To get a solid workout, you need to invest in yourself. Perhaps you have already bought new running shoes or, after initial hesitation, integrated yoga into your workout routine. What you've probably given less thought to is how to tweak one of the most basic things: your breathing. (Also Read: The Fitness Secrets Of The Instagram Stars - This Time: Daniel Toni Jais)

"In everything we do, from reaching for a glass of water to running a marathon, our body needs oxygen - literally," said Justin Sweeney, Doctor of Physical Therapy. "But if you get it wrong, wrong breathing patterns can lead to decreased stamina, decreased exercise and volume performance, dizziness and even fainting." So how you breathe air in and out is at least as important as the fact that you are exercising in the first place. That is why we have teamed up with experts to find out how you can breathe "correctly" and thus maximize your training success. (Also interesting: wakeboarder Dominik G├╝hrs: "Hard work is the key to success")

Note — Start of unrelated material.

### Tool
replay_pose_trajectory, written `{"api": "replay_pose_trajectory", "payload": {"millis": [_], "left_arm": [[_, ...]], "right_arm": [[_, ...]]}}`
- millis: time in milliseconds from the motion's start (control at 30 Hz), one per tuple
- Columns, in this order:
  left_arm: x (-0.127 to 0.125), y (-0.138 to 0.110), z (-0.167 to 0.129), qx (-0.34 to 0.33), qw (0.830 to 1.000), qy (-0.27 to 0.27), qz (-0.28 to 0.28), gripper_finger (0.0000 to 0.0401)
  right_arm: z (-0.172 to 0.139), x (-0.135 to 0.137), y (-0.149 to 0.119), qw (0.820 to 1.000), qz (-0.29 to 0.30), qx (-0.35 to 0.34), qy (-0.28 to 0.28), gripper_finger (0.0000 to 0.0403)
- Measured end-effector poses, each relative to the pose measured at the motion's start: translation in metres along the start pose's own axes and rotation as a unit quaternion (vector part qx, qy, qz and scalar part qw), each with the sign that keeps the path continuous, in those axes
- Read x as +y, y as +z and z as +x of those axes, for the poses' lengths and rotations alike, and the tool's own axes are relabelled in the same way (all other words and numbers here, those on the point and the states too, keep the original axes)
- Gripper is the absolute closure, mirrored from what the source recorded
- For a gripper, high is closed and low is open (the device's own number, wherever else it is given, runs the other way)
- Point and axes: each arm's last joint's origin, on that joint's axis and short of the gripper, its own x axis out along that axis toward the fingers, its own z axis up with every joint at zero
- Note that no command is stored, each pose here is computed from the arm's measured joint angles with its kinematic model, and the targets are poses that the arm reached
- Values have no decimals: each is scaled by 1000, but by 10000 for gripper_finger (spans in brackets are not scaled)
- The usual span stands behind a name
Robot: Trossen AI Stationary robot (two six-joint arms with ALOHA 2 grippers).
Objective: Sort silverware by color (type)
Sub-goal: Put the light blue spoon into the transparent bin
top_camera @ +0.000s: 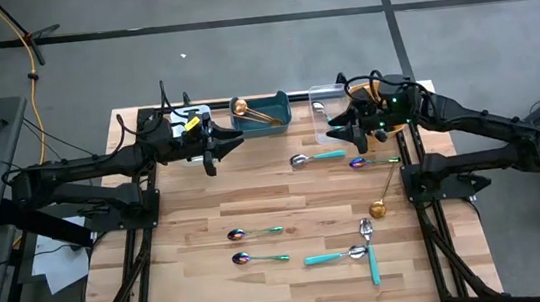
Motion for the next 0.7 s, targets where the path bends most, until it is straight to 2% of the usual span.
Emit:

Breathe properly: this is how it works

Once you start channeling your inner LeBron James, your muscles are particularly challenged. Because your body not only needs more oxygen, it also produces more carbon dioxide. If you start training from a resting position, your breathing rate increases from around 15 breaths per minute to around 40 to 60 per minute - so it's no wonder that breathing feels difficult during training. (Also Read: Bye Bye, Winter Bacon: How To Boost Your Fat Burning Fast)

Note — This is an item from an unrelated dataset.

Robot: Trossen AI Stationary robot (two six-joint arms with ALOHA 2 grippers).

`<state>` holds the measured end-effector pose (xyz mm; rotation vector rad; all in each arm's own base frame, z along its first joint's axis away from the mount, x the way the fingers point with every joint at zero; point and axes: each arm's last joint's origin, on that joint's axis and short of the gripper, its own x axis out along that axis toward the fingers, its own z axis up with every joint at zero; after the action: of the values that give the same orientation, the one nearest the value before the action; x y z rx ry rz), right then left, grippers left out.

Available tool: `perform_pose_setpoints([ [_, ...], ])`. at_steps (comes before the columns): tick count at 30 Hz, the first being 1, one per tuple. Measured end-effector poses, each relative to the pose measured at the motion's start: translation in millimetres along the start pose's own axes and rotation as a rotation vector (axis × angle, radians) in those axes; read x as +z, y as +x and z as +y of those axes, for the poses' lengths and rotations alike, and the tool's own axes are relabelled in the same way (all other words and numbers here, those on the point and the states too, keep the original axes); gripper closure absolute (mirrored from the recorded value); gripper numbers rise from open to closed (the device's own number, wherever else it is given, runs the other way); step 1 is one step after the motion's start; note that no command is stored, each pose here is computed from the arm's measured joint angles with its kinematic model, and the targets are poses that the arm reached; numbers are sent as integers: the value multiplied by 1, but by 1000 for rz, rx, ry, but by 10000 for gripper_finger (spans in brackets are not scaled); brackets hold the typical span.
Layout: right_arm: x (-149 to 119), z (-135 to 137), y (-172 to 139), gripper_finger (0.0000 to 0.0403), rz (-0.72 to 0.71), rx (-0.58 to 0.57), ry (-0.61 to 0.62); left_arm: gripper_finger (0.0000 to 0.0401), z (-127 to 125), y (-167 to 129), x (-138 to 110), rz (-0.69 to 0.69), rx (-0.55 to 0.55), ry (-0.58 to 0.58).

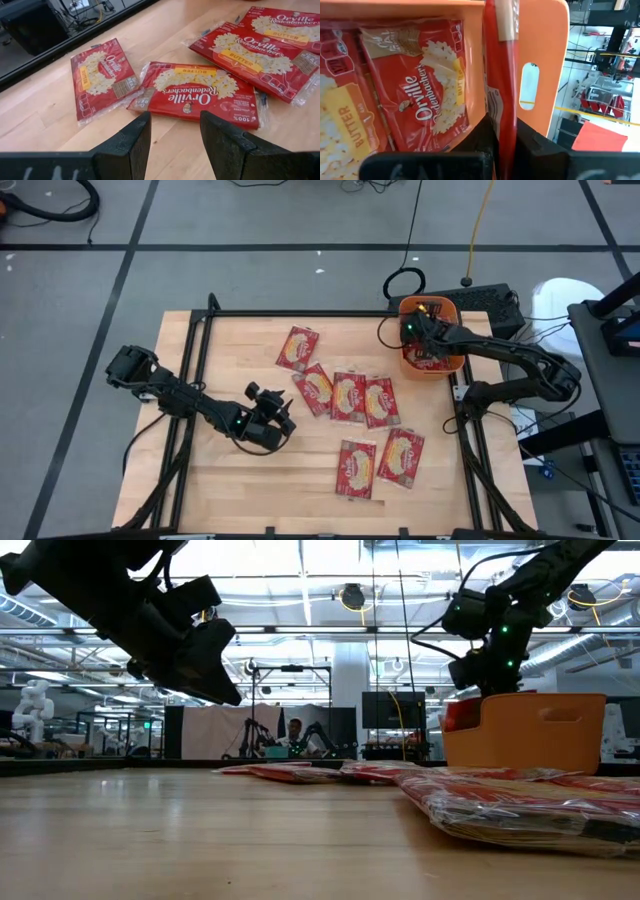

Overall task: Sort popcorn bags into baskets
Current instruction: Put the red popcorn bag into the orange container

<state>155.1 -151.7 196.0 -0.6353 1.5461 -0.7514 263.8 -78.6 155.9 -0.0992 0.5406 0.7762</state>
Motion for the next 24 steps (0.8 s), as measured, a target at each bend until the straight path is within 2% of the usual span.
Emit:
perform_pose_setpoints([
  [11, -1, 0, 1, 377, -2, 15, -1, 229, 0, 0, 0, 0, -1, 7],
  [24, -9, -3, 9, 279, -7, 82, 32, 229, 0, 0, 0, 0, -3, 4],
])
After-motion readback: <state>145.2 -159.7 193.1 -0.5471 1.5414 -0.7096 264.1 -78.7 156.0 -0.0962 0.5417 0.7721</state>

The best you can do: find a rhythm, says Amanda Joplin, Certified Athletic Trainer. Diaphragmatic breathing, or breathing that comes from the base of the chest cavity, is ideal because, "When you breathe this way, you get increased blood flow, improved recovery, increased fat burning, less stress, and less risk of strain and cramps" says Joplin.

To practice diaphragmatic breathing, Sweeney suggests first placing one hand on your chest and the other on your stomach. Then watch both hands swell and fall as you breathe. The goal is to adjust your breathing so that only your hand moves over your stomach. (Also interesting: Strong into the new year: How to get strong biceps)

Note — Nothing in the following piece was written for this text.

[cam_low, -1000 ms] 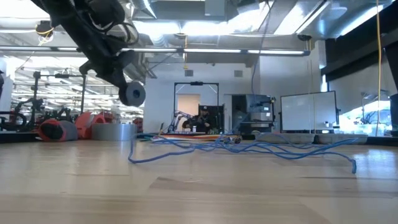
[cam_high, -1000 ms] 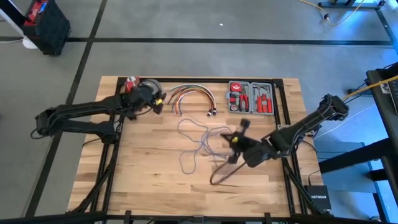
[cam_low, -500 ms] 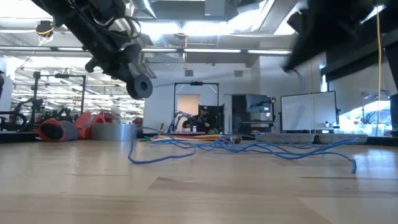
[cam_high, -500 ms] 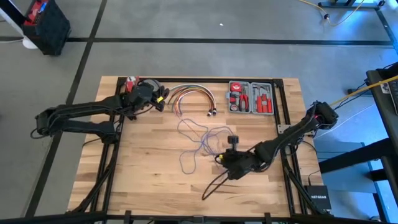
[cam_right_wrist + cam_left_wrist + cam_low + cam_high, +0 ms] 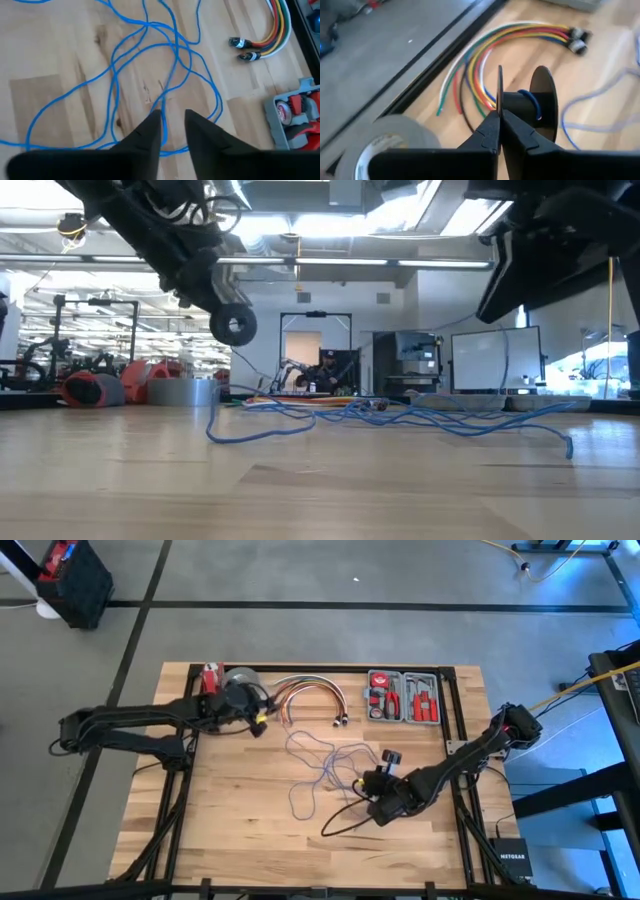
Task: Coil cords
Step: Uncoil the blue wire from the black spool, then return to Home Position
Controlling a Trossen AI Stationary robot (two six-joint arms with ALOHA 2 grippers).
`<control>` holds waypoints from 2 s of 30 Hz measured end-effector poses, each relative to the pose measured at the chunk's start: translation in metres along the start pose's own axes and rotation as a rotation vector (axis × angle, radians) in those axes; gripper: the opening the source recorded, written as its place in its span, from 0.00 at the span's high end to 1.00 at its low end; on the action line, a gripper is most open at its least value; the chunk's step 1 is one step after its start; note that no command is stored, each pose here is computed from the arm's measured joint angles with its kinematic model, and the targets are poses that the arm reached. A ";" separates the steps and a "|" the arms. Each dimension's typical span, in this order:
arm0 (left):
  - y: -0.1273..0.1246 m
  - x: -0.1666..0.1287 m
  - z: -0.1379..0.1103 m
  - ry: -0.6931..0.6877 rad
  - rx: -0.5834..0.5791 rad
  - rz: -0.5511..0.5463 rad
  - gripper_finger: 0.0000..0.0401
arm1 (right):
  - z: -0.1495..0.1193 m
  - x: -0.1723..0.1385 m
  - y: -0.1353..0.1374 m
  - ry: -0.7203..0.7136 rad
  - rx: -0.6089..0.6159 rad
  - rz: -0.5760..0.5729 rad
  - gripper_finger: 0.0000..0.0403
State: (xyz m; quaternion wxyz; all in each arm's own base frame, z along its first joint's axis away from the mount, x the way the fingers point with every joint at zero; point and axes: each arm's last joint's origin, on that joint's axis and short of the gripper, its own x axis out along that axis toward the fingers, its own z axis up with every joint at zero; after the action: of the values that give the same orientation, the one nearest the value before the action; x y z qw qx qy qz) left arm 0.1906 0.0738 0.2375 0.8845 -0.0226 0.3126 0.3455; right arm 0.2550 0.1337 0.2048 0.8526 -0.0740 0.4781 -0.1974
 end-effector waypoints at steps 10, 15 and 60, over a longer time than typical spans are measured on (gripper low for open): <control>-0.029 0.008 0.011 -0.134 0.312 -0.053 1.00 | 0.003 0.000 0.000 -0.061 -0.129 -0.047 0.64; -0.041 0.022 0.001 -0.057 0.448 -0.009 1.00 | 0.005 -0.001 -0.002 -0.120 -0.141 -0.142 0.65; -0.149 -0.057 -0.010 0.095 0.598 -0.073 0.74 | 0.018 -0.031 -0.021 -0.162 -0.243 0.112 0.65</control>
State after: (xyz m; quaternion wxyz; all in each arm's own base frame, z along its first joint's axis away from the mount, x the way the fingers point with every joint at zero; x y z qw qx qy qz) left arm 0.2462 -0.0758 0.2352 0.8481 0.2114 0.4406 0.2049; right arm 0.2504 0.1257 0.2455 0.8829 -0.1656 0.4314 -0.0835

Adapt breathing pattern to activity

It is very important that you adapt your breathing pattern to the activity you are doing. For example, when running, try to breathe in on the first right step and exhale on the second right step, says Joplin. Ideally, during weightlifting, exhale during exertion and inhale during relaxation. Don't worry if this feels overwhelming at first - it will get easier over time!

"The more you think about your breathing technique in the beginning, the less you have to do it later, as the pattern will be built into your movement," says Sweeney. "Optimizing your breathing allows you to train longer, harder, and safer so you can continue to progress and maximize your potential." (Also Read: These 3 Mistakes Almost Everyone Makes When Working Out)

These factors also affect your breathing

Even if you consider the basics of correct breathing, external factors will affect the overall quality of your breaths - whether you're doing a workout or just walking from your car to the nearest grocery store.

Height: At high altitudes, the air pressure and oxygen levels are lower. To cope with this, the body increases its breathing rate, which means that the (already hard) exercise becomes even more difficult. If you're new to altitude training, your body will take less effective breaths until it acclimates, explains Joplin.

Tip: Be patient with yourself and make sure you don't strain yourself too early with acclimatization. (Also interesting: How to get the best six-pack ever)

Outside temperature and humidity: Breathing in very dry air can irritate the throat and respiratory tract. "In extreme temperatures, the body has to work overtime to ensure that it stays at a normal temperature," said the expert. This can result in unusually fast or deep breathing - not ideal if you're gasping for breath after just a sprint or in the middle of a set of burpees.

Tip: Try to slow your pace accordingly if external conditions make it difficult to breathe. (Also Read: Sports In Winter: An Expert Explains What To Look For Now)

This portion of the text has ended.